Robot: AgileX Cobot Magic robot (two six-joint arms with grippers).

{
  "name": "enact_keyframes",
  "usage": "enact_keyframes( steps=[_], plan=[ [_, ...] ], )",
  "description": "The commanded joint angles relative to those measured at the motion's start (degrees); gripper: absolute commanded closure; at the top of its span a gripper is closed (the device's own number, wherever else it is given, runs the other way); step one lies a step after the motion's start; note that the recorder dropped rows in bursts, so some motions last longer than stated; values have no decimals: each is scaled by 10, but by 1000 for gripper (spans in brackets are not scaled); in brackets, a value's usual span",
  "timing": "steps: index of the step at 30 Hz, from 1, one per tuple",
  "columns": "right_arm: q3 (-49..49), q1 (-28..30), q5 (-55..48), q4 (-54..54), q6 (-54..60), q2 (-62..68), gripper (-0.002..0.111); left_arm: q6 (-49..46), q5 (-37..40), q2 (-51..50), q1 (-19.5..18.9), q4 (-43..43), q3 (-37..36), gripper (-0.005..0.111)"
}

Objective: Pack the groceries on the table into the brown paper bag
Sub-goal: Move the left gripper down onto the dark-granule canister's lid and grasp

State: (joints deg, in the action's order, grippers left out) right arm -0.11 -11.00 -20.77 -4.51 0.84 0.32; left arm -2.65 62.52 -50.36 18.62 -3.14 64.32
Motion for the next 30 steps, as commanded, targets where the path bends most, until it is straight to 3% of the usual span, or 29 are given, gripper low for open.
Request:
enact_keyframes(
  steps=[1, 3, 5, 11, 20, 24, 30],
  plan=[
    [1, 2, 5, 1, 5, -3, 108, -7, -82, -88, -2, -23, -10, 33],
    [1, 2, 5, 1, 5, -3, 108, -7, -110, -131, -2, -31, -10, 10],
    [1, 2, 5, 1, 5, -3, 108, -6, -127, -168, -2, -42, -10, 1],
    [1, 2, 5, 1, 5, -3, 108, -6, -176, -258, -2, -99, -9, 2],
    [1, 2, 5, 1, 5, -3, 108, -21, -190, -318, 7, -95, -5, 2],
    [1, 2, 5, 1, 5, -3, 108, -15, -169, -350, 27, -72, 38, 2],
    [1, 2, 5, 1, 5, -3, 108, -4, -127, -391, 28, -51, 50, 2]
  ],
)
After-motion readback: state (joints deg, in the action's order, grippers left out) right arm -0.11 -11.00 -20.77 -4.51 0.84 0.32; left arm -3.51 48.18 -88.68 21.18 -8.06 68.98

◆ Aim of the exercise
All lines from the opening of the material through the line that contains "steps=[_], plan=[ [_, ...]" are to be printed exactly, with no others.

◆ Answer section
Robot: AgileX Cobot Magic robot (two six-joint arms with grippers).

{
  "name": "enact_keyframes",
  "usage": "enact_keyframes( steps=[_], plan=[ [_, ...] ], )",

The output has been completed.